We few. We merry band of men—yes, Henry V at Agincourt, only it feels much more personal, as if I’ve lived these lines and now am getting to share them with the world. This is the speech of the last girl standing. I eye Francis suspiciously as I realize I can’t hide my excitement.
“But—perhaps you’re taking too much on,” he says, and slaps his fat hands against his fat thighs. “Perhaps I should call your Nina—”
“No,” I plead. “I can do this. I’m about to find a new space—this character, Jeanne—I can feel it.” I don’t really know what I’m saying.
“All right, then.” He rises.
“I’m glad we had a chance to clear things up,” I say, still trying to cling to my grown-up role.
“Good. Well, tomorrow in the forest, you’ll help Bradley and you’ll fall in love…” He pats his knees and stands. But I’m way ahead of him.
“How have the rules changed, Francis?”
“Well. Now that I’ve assembled an ensemble of
good actors, I’ll stand back and let the scenes take shape on their own—you know I love the way actors can improvise.”
He’s lying, or at least he’s not telling me the real reason he’s about to change the rules.
“Francis,” I say. “Just what are you making, here? You call this a reality-drama and you release some scenes on WebTV every night, but you also call it a film. So what is it, really?”
“I guess I haven’t decided where this project is going to take me.”
He’s lying…He’s not going to stop the scenes, because he wants to see just how hungry for fame each of us has become. He wants to see more blood and more sex, and I doubt there’ll be anyone who has the guts to stop him.
At the door Francis says, “You’ll have some competition tomorrow. Susan B. Anthony wants Bradley, and only one of you will advance to the next round.” Francis screws his face into a question mark and asks, “What does that feel like? Having your best friend taken away from you?” And just before he pulls his hood on he says, “After all, Brad’s like a brother to you. And you know what happens to anyone who gets between you and your brother.”
Francis knows more than he’s letting on. I can stand and fight, or I can cut and run. No. I can’t back down.
“A little medieval love triangle,” I say. “Great twist. Jeanne and I will look forward to it.”
“I want you to run some lines with Eve. You’ll be using real weapons and I don’t want any more broken noses.
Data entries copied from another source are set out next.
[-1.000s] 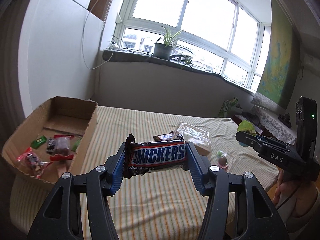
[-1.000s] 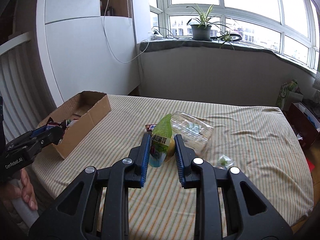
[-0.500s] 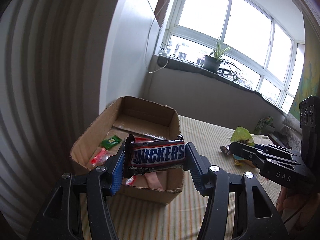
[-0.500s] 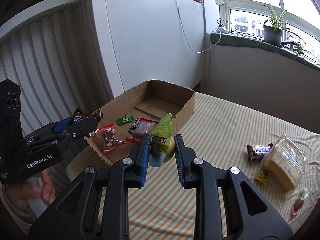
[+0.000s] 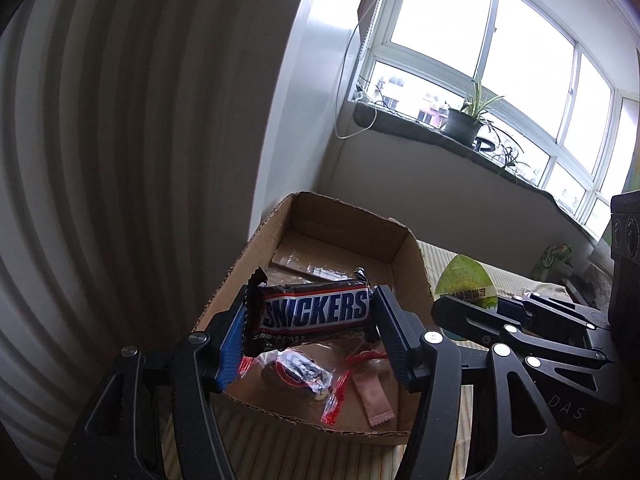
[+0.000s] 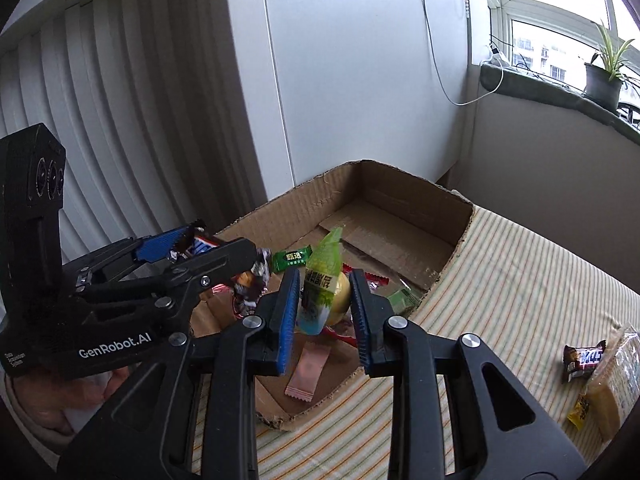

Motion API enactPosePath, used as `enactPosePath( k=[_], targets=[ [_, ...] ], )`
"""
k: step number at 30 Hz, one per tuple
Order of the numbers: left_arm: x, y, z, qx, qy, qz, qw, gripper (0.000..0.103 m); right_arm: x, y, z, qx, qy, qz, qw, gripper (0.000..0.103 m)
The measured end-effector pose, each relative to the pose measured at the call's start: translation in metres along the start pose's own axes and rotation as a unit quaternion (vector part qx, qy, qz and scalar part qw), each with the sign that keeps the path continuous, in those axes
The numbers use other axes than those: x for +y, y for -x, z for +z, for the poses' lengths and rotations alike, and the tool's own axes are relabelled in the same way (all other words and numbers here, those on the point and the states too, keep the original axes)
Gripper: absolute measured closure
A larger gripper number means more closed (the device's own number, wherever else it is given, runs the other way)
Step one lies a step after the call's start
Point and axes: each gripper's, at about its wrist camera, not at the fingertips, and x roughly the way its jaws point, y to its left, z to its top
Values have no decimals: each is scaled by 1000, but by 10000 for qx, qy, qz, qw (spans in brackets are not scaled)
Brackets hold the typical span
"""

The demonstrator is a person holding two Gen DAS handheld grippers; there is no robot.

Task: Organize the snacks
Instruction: 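Carry the Snickers bar and jelly cup into the box and open both tools, then move both open tools back toward the chocolate egg and yellow candy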

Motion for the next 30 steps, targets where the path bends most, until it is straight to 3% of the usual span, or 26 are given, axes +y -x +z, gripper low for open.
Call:
enactPosePath(
  k=[1,3,4,10,18,30],
  targets=[
    [2,0,-1,-13,34,48,10000,33,-2,-2,-1,19,-15,-23,10000,54],
    [8,1,-1,-33,154,191,9997,32,-5,-4,-5,24,-46,-46,10000,42],
    [13,2,-1,-13,244,153,9996,32,-6,-3,-7,29,-75,-35,10000,41],
    [34,17,1,-139,630,176,9978,32,-2,3,-17,69,-76,-47,9999,40],
    [38,33,-2,-167,669,274,9972,32,13,18,-19,-22,38,66,10000,34],
    [6,45,6,-238,397,204,9987,32,3,52,-33,-252,-141,-35,9996,34]
  ],
)
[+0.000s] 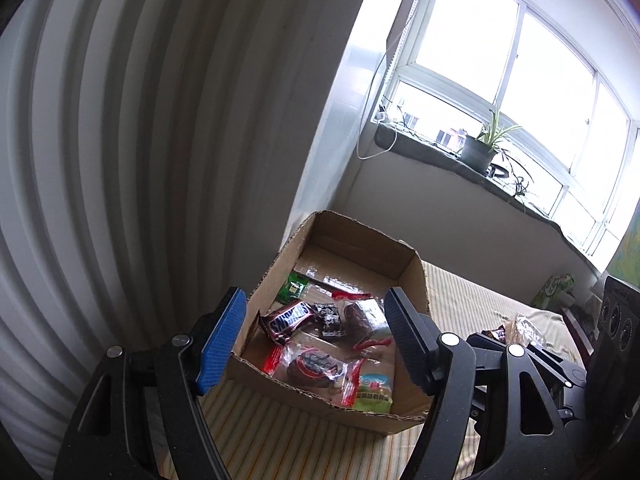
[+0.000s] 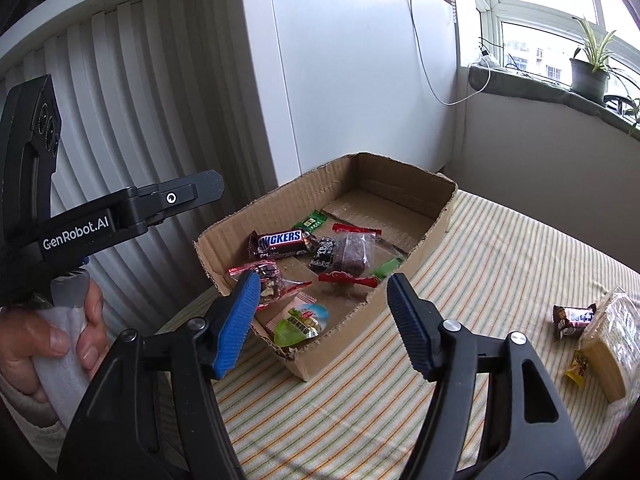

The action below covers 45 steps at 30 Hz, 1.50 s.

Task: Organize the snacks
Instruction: 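Move both open tools back toward the chocolate egg and yellow candy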

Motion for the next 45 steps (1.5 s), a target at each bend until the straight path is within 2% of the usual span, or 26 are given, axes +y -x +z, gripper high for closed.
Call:
enactPosePath(
  k=[12,17,22,29,32,39,45],
  targets=[
    [-79,5,-6,81,-709,-255,9971,31,-63,57,-30,-352,-667,-342,9966,34],
    [-128,0,-16,191,-1102,-486,9925,31,-106,95,-55,-520,-1023,-785,9903,29],
    [-183,-8,-32,401,-1435,-952,9842,31,-159,142,-91,-609,-1520,-1370,9769,29],
    [-250,-12,-61,660,-1969,-1551,9658,31,-226,202,-137,-659,-2224,-2205,9474,29],
    [-260,-12,-66,719,-2081,-1605,9622,31,-235,210,-143,-687,-2285,-2301,9435,29],
    [-272,-17,-68,780,-2167,-1568,9604,31,-239,207,-146,-647,-2227,-2287,9455,29],
    [-281,-38,-76,968,-2383,-1526,9542,31,-241,196,-148,-434,-2208,-2268,9476,29]
  ],
)
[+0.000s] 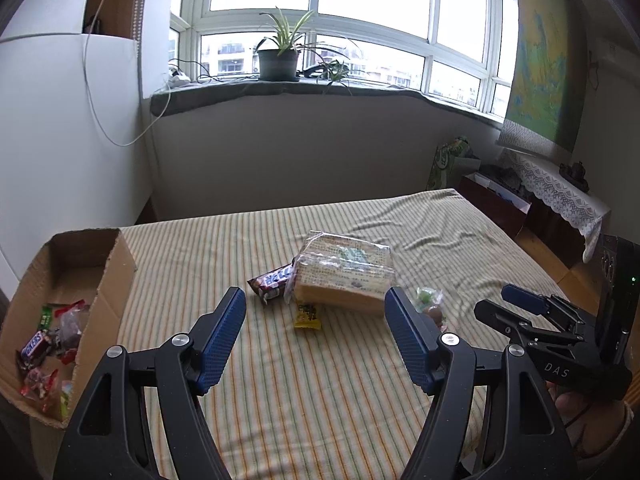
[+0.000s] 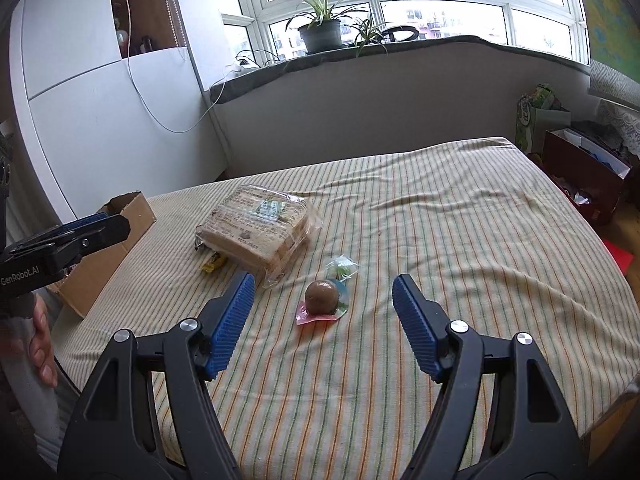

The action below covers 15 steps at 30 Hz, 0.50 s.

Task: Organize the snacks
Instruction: 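Move both open tools back toward the chocolate egg and yellow candy, then grasp the yellow candy packet with the left tool while the right tool grasps the chocolate egg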

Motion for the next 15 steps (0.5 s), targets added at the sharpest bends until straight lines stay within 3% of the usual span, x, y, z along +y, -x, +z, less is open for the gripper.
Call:
enactPosePath(
  k=[4,9,11,15],
  targets=[
    [1,-33,-8,404,-1,-1,9992,31,1,-18,-6,376,137,-100,9991,21],
    [7,-84,-34,1287,164,41,9915,31,5,-47,-25,1111,449,-266,9924,21],
    [10,-96,-43,1545,298,0,9875,31,8,-50,-27,1094,582,-350,9917,21],
    [10,-100,-40,1506,262,-13,9882,31,6,-54,-20,1155,521,-294,9915,21]
  ],
)
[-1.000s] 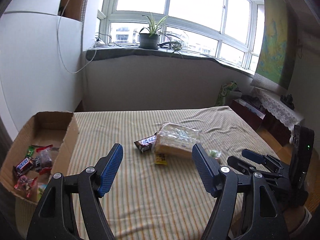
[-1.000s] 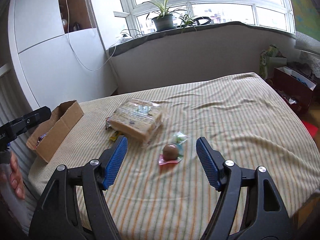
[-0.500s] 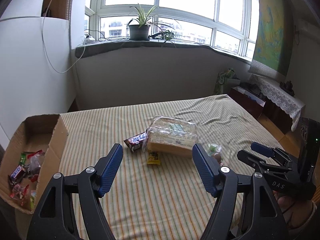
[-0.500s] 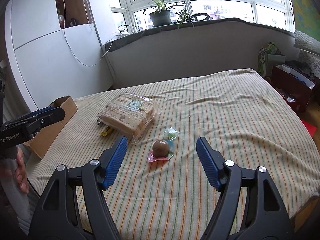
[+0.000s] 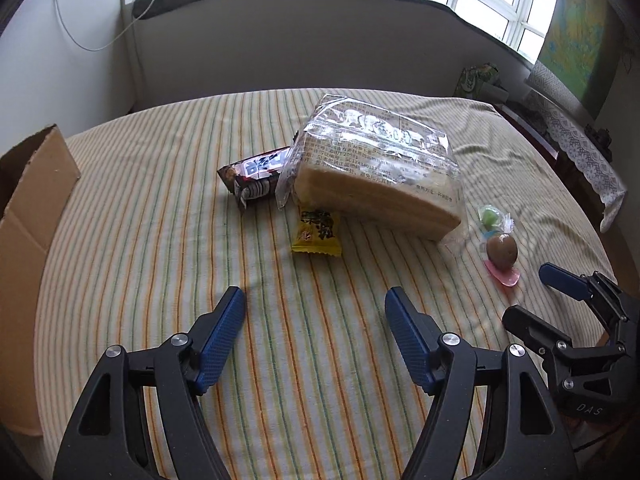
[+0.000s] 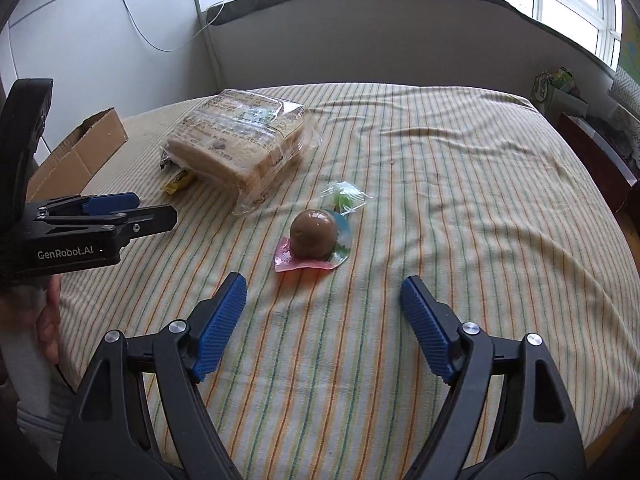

You can use my trailer if you want. I know how you feel about her, but I really think you can learn from each other.”
Real weapons. New rules. Or maybe no rules at all. But someone out there really is trying to help me. Who?
I look out my window. Through the morning mist, I can see Eve in the clearing, swinging her broadsword like some cunning Amazon. The fight director’s showing her a few tricks.
I’ve got a few tricks of my own, sister.
I wish I didn’t hate Eve so much, but I knew from the beginning we were cast to be enemies. On the surface, we’ve nothing in common. She’s never set foot on a stage. She’s done TV and soaps; her moves are as predictable and fake as her breasts. She’s only here—I’m convinced, anyway—because she’s a rich girl from the Upper East Side whose father’s a famous writer in Hollywood.